*Dataset content:*

+ + +

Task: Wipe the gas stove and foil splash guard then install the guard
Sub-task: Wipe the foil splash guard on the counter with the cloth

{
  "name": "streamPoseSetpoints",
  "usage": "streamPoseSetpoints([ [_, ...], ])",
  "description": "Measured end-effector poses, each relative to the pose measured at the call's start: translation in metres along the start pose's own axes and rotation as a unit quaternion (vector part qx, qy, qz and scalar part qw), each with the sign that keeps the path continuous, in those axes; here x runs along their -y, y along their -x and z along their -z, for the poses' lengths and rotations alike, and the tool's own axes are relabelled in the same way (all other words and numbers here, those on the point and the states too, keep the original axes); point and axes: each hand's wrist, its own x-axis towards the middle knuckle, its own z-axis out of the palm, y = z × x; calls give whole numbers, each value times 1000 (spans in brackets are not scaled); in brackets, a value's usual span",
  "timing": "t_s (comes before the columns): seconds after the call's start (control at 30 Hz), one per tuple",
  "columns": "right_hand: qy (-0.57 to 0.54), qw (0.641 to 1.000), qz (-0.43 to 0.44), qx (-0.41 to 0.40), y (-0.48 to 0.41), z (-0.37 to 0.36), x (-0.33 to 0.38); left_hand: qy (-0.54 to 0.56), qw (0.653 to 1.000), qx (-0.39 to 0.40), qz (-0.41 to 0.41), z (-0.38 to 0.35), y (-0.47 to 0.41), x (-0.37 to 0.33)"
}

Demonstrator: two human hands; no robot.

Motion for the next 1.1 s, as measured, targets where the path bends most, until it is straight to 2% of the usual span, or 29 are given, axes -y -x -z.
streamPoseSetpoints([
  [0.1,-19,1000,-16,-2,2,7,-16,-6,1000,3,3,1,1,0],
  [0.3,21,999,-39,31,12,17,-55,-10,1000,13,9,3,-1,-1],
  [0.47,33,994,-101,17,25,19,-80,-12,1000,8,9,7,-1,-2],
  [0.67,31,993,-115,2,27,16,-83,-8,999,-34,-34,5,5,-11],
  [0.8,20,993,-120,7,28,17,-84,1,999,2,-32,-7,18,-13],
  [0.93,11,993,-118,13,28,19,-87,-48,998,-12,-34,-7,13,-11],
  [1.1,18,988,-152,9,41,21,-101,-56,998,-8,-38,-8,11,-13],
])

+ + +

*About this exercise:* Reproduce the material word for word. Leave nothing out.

*Exercise result:*
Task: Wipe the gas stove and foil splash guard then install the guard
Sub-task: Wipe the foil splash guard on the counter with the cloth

{
  "name": "streamPoseSetpoints",
  "usage": "streamPoseSetpoints([ [_, ...], ])",
  "description": "Measured end-effector poses, each relative to the pose measured at the call's start: translation in metres along the start pose's own axes and rotation as a unit quaternion (vector part qx, qy, qz and scalar part qw), each with the sign that keeps the path continuous, in those axes; here x runs along their -y, y along their -x and z along their -z, for the poses' lengths and rotations alike, and the tool's own axes are relabelled in the same way (all other words and numbers here, those on the point and the states too, keep the original axes); point and axes: each hand's wrist, its own x-axis towards the middle knuckle, its own z-axis out of the palm, y = z × x; calls give whole numbers, each value times 1000 (spans in brackets are not scaled); in brackets, a value's usual span",
  "timing": "t_s (comes before the columns): seconds after the call's start (control at 30 Hz), one per tuple",
  "columns": "right_hand: qy (-0.57 to 0.54), qw (0.641 to 1.000), qz (-0.43 to 0.44), qx (-0.41 to 0.40), y (-0.48 to 0.41), z (-0.37 to 0.36), x (-0.33 to 0.38); left_hand: qy (-0.54 to 0.56), qw (0.653 to 1.000), qx (-0.39 to 0.40), qz (-0.41 to 0.41), z (-0.38 to 0.35), y (-0.47 to 0.41), x (-0.37 to 0.33)"
}

Demonstrator: two human hands; no robot.

Motion for the next 1.1 s, as measured, targets where the path bends most, until it is straight to 2% of the usual span, or 29 are given, axes -y -x -z.
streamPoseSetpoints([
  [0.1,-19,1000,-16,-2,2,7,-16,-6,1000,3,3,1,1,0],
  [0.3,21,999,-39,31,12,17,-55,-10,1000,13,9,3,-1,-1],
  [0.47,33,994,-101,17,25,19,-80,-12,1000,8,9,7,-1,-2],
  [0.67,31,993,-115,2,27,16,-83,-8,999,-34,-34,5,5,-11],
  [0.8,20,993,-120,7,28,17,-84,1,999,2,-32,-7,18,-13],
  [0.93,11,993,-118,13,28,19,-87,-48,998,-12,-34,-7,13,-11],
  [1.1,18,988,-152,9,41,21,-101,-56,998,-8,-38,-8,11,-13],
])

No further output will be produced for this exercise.